Ivanka Trump Plans Global Women’s Economic Development Push
Ivanka Trump, the daughter of President Donald Trump, arrives for a ceremony to pardon the National Thanksgiving Turkey in the Rose Garden of the White House in Washington. AP Photo/Carolyn Kaster
The Associated Press
Updated:

Ivanka Trump is set to launch a White House effort aimed at women’s global economic empowerment in early 2019.

A formal launch for the initiative was planned for next week but has been postponed amid uncertainty about the government shutdown, the White House said Monday. The original plan for the event included remarks from Secretary of State Mike Pompeo and national security adviser John Bolton, as well as from officials from a host of government agencies, financial organizations and private businesses, including the World Bank, the International Monetary Fund, Walmart and Bank of America.
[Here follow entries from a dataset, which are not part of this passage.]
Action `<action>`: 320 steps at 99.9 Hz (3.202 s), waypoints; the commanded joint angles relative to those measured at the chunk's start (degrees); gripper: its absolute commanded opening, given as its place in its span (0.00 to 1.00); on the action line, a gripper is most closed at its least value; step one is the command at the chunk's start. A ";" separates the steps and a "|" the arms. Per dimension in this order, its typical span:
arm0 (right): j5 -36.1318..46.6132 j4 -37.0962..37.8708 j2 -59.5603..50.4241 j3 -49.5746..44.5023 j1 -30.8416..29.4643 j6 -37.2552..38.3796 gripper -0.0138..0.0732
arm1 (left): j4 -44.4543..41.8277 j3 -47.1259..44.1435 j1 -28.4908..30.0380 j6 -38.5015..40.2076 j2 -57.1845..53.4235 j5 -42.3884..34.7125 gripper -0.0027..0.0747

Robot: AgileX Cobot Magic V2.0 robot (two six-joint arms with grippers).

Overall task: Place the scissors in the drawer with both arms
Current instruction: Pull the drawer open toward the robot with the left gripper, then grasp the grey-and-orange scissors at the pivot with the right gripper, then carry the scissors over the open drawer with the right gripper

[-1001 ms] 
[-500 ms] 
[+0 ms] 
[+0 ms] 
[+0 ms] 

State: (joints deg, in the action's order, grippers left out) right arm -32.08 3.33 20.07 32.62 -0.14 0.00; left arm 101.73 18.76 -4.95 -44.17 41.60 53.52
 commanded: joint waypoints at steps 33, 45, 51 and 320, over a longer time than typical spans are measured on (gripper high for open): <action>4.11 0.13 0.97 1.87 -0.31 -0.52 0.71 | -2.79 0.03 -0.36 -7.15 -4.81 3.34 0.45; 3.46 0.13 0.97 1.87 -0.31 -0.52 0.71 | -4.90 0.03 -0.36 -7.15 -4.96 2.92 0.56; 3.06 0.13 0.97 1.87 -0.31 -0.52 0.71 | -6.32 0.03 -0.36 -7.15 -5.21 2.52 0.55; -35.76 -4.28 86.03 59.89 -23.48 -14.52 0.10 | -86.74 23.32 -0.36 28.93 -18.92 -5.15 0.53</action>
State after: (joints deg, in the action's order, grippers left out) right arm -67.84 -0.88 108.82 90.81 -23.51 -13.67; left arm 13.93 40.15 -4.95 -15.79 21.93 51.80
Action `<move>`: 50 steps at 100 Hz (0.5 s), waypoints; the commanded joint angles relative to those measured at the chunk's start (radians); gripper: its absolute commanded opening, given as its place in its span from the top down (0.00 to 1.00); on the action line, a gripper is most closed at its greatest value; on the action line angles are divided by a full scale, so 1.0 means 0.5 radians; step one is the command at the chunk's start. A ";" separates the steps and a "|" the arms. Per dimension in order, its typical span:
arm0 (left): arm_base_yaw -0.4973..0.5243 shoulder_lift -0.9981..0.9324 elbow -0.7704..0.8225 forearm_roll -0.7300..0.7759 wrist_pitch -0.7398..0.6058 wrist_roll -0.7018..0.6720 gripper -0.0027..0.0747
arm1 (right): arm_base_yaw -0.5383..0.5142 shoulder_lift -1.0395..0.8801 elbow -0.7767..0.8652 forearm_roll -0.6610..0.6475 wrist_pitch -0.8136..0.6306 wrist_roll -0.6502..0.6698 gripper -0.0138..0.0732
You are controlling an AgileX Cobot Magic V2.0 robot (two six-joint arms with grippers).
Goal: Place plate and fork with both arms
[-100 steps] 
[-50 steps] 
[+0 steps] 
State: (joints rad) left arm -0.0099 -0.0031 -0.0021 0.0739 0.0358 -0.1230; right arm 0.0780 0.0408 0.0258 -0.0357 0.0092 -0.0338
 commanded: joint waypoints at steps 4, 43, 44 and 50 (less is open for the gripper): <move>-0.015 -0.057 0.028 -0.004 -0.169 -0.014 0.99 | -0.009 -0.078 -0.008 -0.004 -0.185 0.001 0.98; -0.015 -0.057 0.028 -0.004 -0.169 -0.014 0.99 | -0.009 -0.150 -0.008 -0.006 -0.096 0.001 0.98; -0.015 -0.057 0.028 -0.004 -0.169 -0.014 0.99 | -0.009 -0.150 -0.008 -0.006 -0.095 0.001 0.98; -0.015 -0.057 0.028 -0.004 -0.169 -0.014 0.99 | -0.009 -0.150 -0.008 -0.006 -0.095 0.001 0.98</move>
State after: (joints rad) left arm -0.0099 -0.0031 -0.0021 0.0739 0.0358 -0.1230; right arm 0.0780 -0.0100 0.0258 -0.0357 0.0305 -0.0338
The initiative, which is backed by the State Department and the National Security Council, seeks to align government agencies behind the mission of supporting women’s economic development around the world. It will also include private-sector investment. First daughter Ivanka Trump, a White House adviser who has made supporting women in business part of her portfolio, led the policy process over the past year and a half.

“I look forward to continuing to work with the interagency and members of Congress on both sides of the aisle to advance women’s access to vocational training, fuel female entrepreneurship and lift legal and social barriers that restrict our full and free economic participation,” Ivanka Trump said in a statement to The Associated Press.

Bolton said in a statement that the initiative “directly supports President Trump’s National Security Strategy.”

Ivanka Trump previously led an effort to launch a World Bank fund to help drive women’s entrepreneurship. She recently advocated for the Women’s Entrepreneurship and Economic Empowerment Act, which has passed Congress. That legislation bolsters efforts focused on women by the United States Agency for International Development.